As we approach our editorial end of the year, it is nice to sit back and reflect on all of our past year's work and effort to produce the largest, most read, most purchased, and most subscribed to custom-truck publication on the face of the planet.

Through the instituted changes by Senior Editor Dan Ward, the 2007 editorial year saw an increased focus placed on technical how-to articles. In the past two years, it seemed the editorial staff of Truckin' had gotten away slightly from the very thing most every truck gearhead wants, which is information on how to make their rides perform, look, sound, and handle better. We had become more like a giant picture book, which ran upwards of 12-15 feature stories about the trucks.

While that appeases some individuals, Truckin' magazine has always been about covering everything: trucks, classic trucks, SUVs, audio, technical how-to stories, buyers' guides, and yes, even water toys.
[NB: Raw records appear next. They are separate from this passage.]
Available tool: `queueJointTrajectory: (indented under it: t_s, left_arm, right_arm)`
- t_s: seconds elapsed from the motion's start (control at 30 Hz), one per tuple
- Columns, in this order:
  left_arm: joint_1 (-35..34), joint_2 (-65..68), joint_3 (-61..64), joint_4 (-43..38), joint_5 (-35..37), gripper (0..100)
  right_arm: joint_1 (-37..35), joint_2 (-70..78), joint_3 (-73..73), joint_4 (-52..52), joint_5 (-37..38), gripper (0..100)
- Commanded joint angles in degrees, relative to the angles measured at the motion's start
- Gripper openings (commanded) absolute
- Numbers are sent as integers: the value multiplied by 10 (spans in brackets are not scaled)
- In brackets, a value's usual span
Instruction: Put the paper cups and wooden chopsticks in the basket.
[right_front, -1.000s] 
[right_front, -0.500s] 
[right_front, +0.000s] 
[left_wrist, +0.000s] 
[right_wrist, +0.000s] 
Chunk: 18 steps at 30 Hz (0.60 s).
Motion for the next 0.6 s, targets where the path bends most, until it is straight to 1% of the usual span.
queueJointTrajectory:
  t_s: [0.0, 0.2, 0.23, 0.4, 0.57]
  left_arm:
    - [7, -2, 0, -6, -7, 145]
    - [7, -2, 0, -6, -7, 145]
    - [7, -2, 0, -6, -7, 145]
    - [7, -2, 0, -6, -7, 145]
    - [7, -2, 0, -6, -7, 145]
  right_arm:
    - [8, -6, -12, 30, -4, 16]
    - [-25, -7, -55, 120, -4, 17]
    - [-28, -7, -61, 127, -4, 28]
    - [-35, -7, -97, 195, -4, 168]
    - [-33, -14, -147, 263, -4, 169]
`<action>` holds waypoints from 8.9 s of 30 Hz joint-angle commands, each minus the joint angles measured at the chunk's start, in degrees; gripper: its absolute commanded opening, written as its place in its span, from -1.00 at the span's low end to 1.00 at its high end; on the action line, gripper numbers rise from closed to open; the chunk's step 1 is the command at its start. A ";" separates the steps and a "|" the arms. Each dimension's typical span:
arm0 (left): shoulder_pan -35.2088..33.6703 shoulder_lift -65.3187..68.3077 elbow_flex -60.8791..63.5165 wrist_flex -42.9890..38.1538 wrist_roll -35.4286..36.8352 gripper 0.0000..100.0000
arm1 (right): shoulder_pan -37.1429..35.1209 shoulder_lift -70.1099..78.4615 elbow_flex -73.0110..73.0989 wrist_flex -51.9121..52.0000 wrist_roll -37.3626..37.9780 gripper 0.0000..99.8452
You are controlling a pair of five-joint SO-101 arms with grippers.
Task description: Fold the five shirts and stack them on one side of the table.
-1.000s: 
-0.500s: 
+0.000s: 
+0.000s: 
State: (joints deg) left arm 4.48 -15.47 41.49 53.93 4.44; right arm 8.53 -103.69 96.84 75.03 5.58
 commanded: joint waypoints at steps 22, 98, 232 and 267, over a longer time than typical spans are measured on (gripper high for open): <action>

Anyway, at the beginning of 2007, Dan reintroduced our readers to serious technical articles through a term derived from within the staff, Fantastic Four. We aggressively cover blurb and market this Fantastic Four idea, which you probably have noticed by now. In 2008, we plan on making it an even larger part of our overall editorial focus.

Fantastic Four consists of technical how-to articles that specifically relate to suspension (either lifting or lowering), wheels and tires, an exhaust install, and an air intake or some other engine modification. We document the installation and provide a sampling of the tools used, the time it took to perform the modifications, and most importantly: how much each part costs. We do this as a service to you, our readers, so when the time comes to perform the same modifications on your trucks, you will know the benefits, drawbacks, and basically how, what, where, and when your truck will perform; if you have accurately followed our Fantastic Four plan.

In addition to drastically beefing up our technical section, we also made an aggressive stance with our feature-truck readers. In the past, if the truck was a brand-new model and didn't have every element altered, we might have overlooked several areas of modification, such as the suspension not quite being right, or the engine not having any mods performed to it, or the interior might not be completely done. In 2007, the editorial staff of Truckin' made a conscientious effort not to shoot trucks that were only 75-percent complete. We wanted trucks whose owners' passion shined through, trucks that were were 100-percent complete. It's to the point where at an event, if we queried them and they told us they weren't done with the modifications, we would wait until they accomplished their task 100-percent. This approach has served two purposes for us. First, it has made truck owners successfully complete their projects to their satisfaction and ours, and secondly, because Truckin' is the largest publication of its kind out there, it kept our competitors at bay while the truck owners knew Truckin' was the publication that would be shooting their trucks.

We have also featured every month a review of our long-term loaner vehicles that previously won our Truck and SUV of the Year awards. These reviews have been tongue-and-cheek, serious, and informative; but have provided a small glimpse of several of our editors' personalities outside of the inner-office confines.

So, with that said, onwards and upwards to each and all of you in 2008. We promise to continue to deliver the best truck-enthusiast publication out there for all of our current readers and thousands of future readers. After all, we aren't the "World's Leading Truck Publication" for nothing. We are supremely confident in our abilities and encourage interaction with you, our readers, through either snail mail, attendance at custom-truck events, or via our website, www.truckinweb.com. We will attempt to answer any and all questions addressed to us. Enjoy the issue.